By bringing this to Becca, Marcus brings to light a negative, but unfortunately common, stereotype about black fathers.
“Love Life” evokes the “myth of the missing black father” in the tense scene between Marcus and Becca
Marcus’ assessment of his situation raises a fair point. If he chose not to be in his child’s life, even with Becca’s permission, he could be seen by strangers as “abandoning” his child and contributing to an unfortunately common stereotype of black fathers – something that Becca, a privileged white woman, has probably rarely had to think deeply.
“Love Life” does not call this stereotype by its name, which essentially says that black fathers too often reject their parenting responsibilities, within the scene. But it’s obvious Marcus means when he calls Becca for ignoring the reality of his predicament as a future black father.
He was notably mentioned by then-President Barack Obama, who was himself raised by a single white mother, in his 2008 Father’s Day remarks to the Apostolic Church of God in Chicago, such than reprinted by The New York Times.
He said in part: “What too many fathers are missing – too many lives and too many homes are missing. They have let go of their responsibilities, acting like boys rather than men.”
Obama goes on to say that this is especially true within the black American community.
The former president then hinted in his 2008 speech that growing up in a single parent household is the direct cause of “poverty”, higher crime rates, higher jail rates and dropout rates. higher.
“We need fathers to realize that the responsibility doesn’t end with conception. We need them to realize that what makes you a man isn’t the ability to have a child – it’s the courage to raise one, ”Obama said in 2008.
By deciding on her own to keep the pregnancy, Becca forces Marcus to either become a father or be called a “deadbeat dad,” which has harsher repercussions and judgment for black men.
There is no easy resolution to Becca and Marcus’ argument. But as a white woman whose partner is a black man, she has a responsibility to listen and understand the position she is putting him in.
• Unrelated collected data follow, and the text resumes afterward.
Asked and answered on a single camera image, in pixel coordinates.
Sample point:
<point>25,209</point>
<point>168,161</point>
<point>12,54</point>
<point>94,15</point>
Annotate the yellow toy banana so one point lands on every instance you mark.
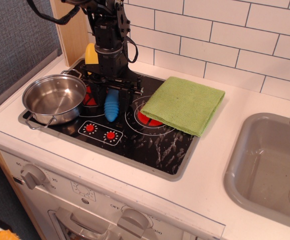
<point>91,57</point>

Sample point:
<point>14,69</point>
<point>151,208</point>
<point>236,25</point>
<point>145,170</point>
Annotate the right grey oven knob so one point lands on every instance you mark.
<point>133,222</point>

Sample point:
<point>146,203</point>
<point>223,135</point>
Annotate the blue handled toy fork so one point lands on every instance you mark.
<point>111,105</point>

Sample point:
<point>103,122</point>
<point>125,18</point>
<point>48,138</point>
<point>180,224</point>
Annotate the right red stove knob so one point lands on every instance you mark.
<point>110,135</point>

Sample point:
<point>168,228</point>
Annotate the left red stove knob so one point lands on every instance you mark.
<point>90,128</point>

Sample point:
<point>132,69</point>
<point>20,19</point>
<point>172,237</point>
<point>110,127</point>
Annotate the red stove knob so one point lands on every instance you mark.
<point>90,128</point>
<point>110,135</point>

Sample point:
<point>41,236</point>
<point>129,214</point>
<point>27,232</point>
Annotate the grey oven door handle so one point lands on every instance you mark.
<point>77,227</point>

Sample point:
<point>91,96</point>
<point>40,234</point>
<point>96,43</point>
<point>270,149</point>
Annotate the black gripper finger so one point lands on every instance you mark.
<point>99,93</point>
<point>125,97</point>

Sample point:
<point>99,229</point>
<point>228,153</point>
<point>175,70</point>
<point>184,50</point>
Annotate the green folded cloth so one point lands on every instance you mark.
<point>184,105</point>

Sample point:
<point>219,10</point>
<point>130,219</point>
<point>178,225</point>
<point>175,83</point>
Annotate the left grey oven knob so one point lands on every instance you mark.
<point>32,176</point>

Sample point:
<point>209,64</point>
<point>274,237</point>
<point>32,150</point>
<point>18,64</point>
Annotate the yellow orange plush object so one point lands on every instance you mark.
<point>8,235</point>

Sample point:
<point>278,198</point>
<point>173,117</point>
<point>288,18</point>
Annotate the grey oven knob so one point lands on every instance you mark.
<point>133,222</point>
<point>32,176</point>

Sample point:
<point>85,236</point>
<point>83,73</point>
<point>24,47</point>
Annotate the wooden side post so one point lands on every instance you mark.
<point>73,38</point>

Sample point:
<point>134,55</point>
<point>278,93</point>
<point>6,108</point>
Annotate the grey plastic sink basin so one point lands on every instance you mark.
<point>258,174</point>

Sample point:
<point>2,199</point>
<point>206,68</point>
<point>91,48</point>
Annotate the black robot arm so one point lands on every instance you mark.
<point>110,28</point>

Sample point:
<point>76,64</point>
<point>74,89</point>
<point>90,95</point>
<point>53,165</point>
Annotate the stainless steel pot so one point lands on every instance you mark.
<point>55,99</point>

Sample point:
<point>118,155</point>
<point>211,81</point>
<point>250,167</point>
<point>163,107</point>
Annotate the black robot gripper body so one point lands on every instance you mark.
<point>114,73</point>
Love Life Showrunners Recognized How Important and Rare the ‘Becca Evans’ Scene Was
Becca eventually aborts her pregnancy in season two episode six, “Becca Evans Part II,” so Marcus doesn’t become a dad until he’s ready. But the conversation between Marcus and Becca remains one of the strongest moments of the season so far.
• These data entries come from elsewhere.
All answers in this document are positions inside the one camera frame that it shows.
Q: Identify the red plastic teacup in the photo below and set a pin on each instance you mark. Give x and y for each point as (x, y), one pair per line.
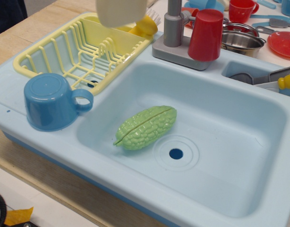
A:
(241, 10)

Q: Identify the blue plastic utensil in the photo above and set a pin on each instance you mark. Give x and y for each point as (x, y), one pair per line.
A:
(287, 19)

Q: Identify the cream toy detergent bottle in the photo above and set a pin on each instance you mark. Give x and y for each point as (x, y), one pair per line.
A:
(115, 13)

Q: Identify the blue plastic cup at back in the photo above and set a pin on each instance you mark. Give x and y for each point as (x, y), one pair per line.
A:
(285, 7)

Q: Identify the blue plastic cup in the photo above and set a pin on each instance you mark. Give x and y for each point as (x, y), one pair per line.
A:
(51, 104)
(285, 7)

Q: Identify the green toy bitter gourd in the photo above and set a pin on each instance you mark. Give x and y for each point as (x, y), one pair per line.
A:
(145, 127)

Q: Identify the yellow handled utensil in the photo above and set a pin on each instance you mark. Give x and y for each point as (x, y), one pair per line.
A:
(284, 82)

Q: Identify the stainless steel pot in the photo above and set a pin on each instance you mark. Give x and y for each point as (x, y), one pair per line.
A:
(242, 39)

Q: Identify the yellow plastic drying rack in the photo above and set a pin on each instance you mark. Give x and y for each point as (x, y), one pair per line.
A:
(88, 55)

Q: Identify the grey toy slotted spatula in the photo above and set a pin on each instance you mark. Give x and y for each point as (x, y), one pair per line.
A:
(275, 23)

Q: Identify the light blue toy sink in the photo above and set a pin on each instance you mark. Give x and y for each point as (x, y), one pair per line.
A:
(195, 148)

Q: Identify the yellow dish brush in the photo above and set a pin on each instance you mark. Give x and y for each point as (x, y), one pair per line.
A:
(148, 25)

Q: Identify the grey toy faucet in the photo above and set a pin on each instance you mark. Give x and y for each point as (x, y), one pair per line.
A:
(173, 46)

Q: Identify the yellow tape piece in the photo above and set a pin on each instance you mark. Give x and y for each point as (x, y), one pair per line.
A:
(14, 217)

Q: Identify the blue plastic dish at back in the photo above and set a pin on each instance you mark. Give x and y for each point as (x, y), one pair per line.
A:
(205, 4)

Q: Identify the red plastic tumbler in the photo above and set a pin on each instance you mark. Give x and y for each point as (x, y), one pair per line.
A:
(205, 42)

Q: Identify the red plastic plate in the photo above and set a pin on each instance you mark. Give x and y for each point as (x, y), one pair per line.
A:
(279, 42)
Bridget Bedard, one of the “Love Life” showrunners, told Insider that she got “goose bumps” reading the scene from the script, written by Ali Kinney. Bedard said she instantly knew that “this scene must exist”.
“I have never seen this scene on television,” Bédard said.
In defending himself, Marcus spoke for many black men who carry the burden of the “missing black father” stereotype and have no “choice” to verify their child.
Rachelle Williams, another “Love Life” season two co-host, also pointed out to Insider that Becca is “still a privileged white woman who could take liberties and should be verified at that time.”
“And so is Marcus, too,” she told Insider, noting that the episode was also about a woman’s right to choose. “She’s not wrong to do whatever she wants with her body.”
“Love Life” does an important job of simply bringing up these issues of abortion and race. And I hope that by bringing the stereotype of the “deadbeat daddy” within the black community to the knowledge of more people in this way, more people will be inspired to do the job of helping dismantle. the stereotype.
The first six episodes of Season 2 of “Love Life” are now available to stream on HBO Max.